INSTRUCTIONS TO FOLLOW =>
When you reach the line that contains "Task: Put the" in the data below, start reproducing lines exactly, and stop after the line that contains "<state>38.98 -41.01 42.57".

SUPPLIED INFORMATION =>

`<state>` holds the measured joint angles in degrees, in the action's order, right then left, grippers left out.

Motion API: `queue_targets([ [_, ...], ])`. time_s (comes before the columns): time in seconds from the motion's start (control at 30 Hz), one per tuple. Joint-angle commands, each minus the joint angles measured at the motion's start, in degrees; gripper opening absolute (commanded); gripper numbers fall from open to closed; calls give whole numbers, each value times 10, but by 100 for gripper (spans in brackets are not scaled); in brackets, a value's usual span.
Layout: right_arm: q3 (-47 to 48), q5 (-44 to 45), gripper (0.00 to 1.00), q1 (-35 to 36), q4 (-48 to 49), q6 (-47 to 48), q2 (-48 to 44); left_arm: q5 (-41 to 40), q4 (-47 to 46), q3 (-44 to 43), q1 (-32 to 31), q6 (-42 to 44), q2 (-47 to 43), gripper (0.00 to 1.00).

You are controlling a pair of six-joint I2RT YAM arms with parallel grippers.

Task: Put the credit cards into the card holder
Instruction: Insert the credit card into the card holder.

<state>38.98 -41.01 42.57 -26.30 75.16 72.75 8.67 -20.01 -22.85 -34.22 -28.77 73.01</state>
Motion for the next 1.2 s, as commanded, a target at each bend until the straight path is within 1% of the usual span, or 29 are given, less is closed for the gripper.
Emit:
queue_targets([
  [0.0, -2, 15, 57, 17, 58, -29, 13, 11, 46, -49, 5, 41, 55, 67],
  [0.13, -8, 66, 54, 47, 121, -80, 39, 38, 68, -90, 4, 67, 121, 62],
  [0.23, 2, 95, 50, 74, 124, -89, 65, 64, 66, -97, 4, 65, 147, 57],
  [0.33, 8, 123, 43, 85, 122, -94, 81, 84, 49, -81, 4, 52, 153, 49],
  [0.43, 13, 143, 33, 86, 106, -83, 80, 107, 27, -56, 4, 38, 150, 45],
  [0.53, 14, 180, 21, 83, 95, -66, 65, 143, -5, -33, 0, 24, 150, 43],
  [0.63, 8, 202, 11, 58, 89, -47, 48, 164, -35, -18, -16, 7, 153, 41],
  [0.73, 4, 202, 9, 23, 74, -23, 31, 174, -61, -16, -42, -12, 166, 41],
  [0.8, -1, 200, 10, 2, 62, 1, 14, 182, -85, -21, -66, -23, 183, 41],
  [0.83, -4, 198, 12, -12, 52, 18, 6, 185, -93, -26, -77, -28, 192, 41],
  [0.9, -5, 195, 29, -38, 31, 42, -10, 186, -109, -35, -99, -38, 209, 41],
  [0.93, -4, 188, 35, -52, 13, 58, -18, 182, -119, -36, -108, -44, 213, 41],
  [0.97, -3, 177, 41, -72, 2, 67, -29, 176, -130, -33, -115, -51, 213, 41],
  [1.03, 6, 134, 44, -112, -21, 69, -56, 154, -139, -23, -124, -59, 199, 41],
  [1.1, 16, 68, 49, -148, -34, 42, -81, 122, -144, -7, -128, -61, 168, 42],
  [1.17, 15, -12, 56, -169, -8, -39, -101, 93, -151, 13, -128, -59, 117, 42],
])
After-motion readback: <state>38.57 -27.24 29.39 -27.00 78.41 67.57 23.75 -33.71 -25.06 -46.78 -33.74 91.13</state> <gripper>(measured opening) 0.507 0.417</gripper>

RESULT FOR THIS TASK =>
Task: Put the credit cards into the card holder
Instruction: Insert the credit card into the card holder.

<state>38.98 -41.01 42.57 -26.30 75.16 72.75 8.67 -20.01 -22.85 -34.22 -28.77 73.01</state>

What precedes this is the full answer.